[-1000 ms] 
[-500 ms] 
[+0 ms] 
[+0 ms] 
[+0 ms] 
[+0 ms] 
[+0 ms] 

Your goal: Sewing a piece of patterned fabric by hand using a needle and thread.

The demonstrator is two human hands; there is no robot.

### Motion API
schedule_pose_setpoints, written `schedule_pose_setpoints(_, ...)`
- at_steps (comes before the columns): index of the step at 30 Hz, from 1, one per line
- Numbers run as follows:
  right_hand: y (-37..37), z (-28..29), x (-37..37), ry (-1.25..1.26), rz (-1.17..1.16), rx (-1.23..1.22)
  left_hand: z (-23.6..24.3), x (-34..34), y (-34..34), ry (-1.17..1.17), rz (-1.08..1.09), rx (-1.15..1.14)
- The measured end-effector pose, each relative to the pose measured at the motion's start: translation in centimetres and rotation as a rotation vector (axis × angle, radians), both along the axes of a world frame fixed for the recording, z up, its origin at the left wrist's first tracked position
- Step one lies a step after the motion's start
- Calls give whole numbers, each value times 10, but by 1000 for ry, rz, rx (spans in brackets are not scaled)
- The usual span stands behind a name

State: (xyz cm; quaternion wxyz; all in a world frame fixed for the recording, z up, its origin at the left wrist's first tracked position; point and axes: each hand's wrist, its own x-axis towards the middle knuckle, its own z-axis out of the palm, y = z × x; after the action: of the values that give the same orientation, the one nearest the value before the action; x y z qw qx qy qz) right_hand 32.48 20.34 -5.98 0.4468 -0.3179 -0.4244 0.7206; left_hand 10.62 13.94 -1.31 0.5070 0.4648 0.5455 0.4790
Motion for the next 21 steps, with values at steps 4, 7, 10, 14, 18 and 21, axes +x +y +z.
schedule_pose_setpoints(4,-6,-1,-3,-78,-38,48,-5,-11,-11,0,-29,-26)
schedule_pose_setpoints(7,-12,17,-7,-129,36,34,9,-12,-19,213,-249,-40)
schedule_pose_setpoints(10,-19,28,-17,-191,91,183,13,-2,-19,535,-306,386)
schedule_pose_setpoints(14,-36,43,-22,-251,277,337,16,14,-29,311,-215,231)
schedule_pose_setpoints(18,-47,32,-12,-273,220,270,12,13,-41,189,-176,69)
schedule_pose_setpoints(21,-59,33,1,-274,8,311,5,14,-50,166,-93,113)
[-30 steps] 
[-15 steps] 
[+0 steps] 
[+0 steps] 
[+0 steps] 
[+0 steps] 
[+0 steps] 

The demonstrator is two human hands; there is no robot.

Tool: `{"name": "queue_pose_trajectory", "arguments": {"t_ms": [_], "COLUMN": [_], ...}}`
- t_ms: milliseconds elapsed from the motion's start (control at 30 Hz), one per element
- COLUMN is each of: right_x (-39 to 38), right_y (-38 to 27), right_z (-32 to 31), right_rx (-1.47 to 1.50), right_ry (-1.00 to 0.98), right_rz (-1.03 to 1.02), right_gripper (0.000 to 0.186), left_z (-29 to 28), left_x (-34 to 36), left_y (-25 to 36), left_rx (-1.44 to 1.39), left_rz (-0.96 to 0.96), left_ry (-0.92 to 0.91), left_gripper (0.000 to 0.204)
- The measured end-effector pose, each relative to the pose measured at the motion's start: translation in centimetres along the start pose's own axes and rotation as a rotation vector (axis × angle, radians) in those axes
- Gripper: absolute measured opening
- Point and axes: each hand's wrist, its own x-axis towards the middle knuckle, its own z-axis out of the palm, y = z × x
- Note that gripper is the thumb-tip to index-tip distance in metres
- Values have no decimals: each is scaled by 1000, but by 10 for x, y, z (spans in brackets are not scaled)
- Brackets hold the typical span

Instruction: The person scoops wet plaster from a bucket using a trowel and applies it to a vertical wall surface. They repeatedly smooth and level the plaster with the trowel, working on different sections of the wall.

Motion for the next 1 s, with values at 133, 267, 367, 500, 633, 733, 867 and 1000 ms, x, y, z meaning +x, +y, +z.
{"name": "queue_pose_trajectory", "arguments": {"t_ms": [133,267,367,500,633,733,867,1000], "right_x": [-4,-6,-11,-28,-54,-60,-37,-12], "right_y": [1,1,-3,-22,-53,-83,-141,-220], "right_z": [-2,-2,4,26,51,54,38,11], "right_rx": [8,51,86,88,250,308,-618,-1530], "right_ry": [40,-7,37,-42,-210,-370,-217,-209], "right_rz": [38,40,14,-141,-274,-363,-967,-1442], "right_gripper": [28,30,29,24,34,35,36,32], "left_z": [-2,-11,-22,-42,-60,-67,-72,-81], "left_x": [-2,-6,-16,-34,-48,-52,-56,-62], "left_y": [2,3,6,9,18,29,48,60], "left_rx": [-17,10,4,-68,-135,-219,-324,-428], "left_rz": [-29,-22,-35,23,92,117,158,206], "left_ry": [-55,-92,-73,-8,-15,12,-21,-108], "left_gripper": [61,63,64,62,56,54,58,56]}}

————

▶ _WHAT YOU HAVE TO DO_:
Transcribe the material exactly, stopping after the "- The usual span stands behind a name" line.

▶ _RESULT BELOW_:
[-1000 ms] 
[-500 ms] 
[+0 ms] 
[+0 ms] 
[+0 ms] 
[+0 ms] 
[+0 ms] 

Your goal: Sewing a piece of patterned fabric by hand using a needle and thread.

The demonstrator is two human hands; there is no robot.

### Motion API
schedule_pose_setpoints, written `schedule_pose_setpoints(_, ...)`
- at_steps (comes before the columns): index of the step at 30 Hz, from 1, one per line
- Numbers run as follows:
  right_hand: y (-37..37), z (-28..29), x (-37..37), ry (-1.25..1.26), rz (-1.17..1.16), rx (-1.23..1.22)
  left_hand: z (-23.6..24.3), x (-34..34), y (-34..34), ry (-1.17..1.17), rz (-1.08..1.09), rx (-1.15..1.14)
- The measured end-effector pose, each relative to the pose measured at the motion's start: translation in centimetres and rotation as a rotation vector (axis × angle, radians), both along the axes of a world frame fixed for the recording, z up, its origin at the left wrist's first tracked position
- Step one lies a step after the motion's start
- Calls give whole numbers, each value times 10, but by 1000 for ry, rz, rx (spans in brackets are not scaled)
- The usual span stands behind a name

Nothing more belongs to the answer.